The Perfect setup would be to place the CSS in line and put the servers behind the CSS in a new address space(my be a private one) and have the CSS be the default gateway of the servers. This avoids client NAT secures the servers from being accessed directly. If you want to have them accessed just route the new network to the CSS and here you go. If you need one of these servers accessed directly from the internet just use destination nat on the firewall or internetrouter.

To be complete but not applicable in your case as you already bought the CSSes is the possibility to use a CSM having a setup either in bridged mode or with client nat.
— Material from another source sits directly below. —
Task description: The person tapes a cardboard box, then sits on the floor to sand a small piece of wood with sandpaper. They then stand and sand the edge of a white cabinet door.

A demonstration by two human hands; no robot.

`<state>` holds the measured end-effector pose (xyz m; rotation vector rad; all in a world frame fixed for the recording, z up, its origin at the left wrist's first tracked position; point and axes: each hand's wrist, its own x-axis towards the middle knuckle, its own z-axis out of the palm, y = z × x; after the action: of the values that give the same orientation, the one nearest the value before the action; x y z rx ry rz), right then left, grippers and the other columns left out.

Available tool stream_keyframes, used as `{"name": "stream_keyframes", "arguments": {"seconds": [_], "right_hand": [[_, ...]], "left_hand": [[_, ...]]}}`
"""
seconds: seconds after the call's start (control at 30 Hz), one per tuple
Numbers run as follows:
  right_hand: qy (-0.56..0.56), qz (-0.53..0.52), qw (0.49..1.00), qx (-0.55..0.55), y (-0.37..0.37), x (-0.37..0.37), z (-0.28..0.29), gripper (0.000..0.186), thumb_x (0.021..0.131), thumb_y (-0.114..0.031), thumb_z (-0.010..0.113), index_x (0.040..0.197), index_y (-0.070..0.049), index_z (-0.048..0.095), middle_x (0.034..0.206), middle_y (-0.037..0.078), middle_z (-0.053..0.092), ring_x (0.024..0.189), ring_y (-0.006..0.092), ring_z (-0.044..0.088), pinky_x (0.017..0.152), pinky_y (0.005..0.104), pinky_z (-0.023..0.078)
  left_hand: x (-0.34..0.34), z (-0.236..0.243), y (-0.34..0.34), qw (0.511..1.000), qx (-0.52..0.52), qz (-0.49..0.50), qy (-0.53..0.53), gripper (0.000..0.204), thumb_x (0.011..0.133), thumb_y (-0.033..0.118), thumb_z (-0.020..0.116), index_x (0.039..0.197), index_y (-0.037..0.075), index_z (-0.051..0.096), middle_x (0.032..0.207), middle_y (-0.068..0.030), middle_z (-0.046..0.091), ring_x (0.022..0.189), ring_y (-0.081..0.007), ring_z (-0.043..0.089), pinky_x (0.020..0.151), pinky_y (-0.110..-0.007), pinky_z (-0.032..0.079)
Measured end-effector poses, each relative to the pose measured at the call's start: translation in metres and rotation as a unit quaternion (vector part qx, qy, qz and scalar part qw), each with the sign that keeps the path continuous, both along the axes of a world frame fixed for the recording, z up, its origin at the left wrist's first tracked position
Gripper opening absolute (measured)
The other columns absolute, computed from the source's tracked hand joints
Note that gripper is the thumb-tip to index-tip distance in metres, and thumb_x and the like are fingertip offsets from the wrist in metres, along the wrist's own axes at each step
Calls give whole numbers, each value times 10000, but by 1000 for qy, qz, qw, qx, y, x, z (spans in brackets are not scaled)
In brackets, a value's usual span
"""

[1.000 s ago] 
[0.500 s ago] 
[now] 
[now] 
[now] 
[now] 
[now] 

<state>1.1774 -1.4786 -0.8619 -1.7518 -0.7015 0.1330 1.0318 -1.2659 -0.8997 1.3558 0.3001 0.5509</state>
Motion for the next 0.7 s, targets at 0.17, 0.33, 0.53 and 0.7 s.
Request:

In case of client nat just insert a HTTP-Value like the X-FORWARDED-FOR one (proxies do this to keep the original IP-Address somewhere) in the HTTP-Reuqest and let the server have a look at this to gather the original IP-Address.

Regards,

Joerg Foerster

theletterz · ‎07-05-2005

Thank you for clearing things up, Joerg, just one last question:

Does this mean that I don't need to advertise these networks at all (as in set up routing on firewalls/routers) since the servers are behind the CSS, and the CSS is the only one who's supposed to know of this net?

--

Regards,

Stig Bull

Gilles Dufour · ‎07-05-2005

Stig,

if you replace a ldir with a CSS, all you have to do is create a single vlan, using a single ip range and have all your interfaces in the same circuit-vlan.

If your CSS inside and outside interfaces are connected to the same switch, you keep them in the same circuit vlan on the CSS and on the switch you create 2 vlans.

The CSS will act as a brige between the 2.

You can then connect the router to 1 vlan and your servers to the other vlan.

The servers uses the router as the default gateway.

They should should learn the mac address of the router through the CSS.

Replacing a LDIR with a CSS should be a simple operation.

Let me know if you have more questions.

Regards,

Gilles.

theletterz · ‎08-26-2005

Thanks Gilles (took some time to get back to this issue because of vacation and other rushed assignments at work).

I do have a question, say VLAN1 which is the CSS WAN interface has address 192.168.10.5/24.

VLAN2 which is the CSS LAN is 192.168.1.4/24.

Can I do the following:

Create 2 VLANS, one for the public LAN which the CSS WAN interface is on and a CSS VLAN where I put the servers

Put the servers which has two NIC's configured on the CSS VLAN, even if one NIC is on the 192.168.10.0 network

Put other servers which has two NIC's configured, but whereas the secondary NIC is on the 192.168.1.0 segment, the primary is on a 192.168.20.0 segment

AND have the CSS act as a bridge?

As long as 192.168.20.2 is on the CSS VLAN and its gateway is 192.168.20.1, the traffic should still flow through the CSS with no problems?

Can I do this "out of the box" or will I have to reconfigure the CSS in any way?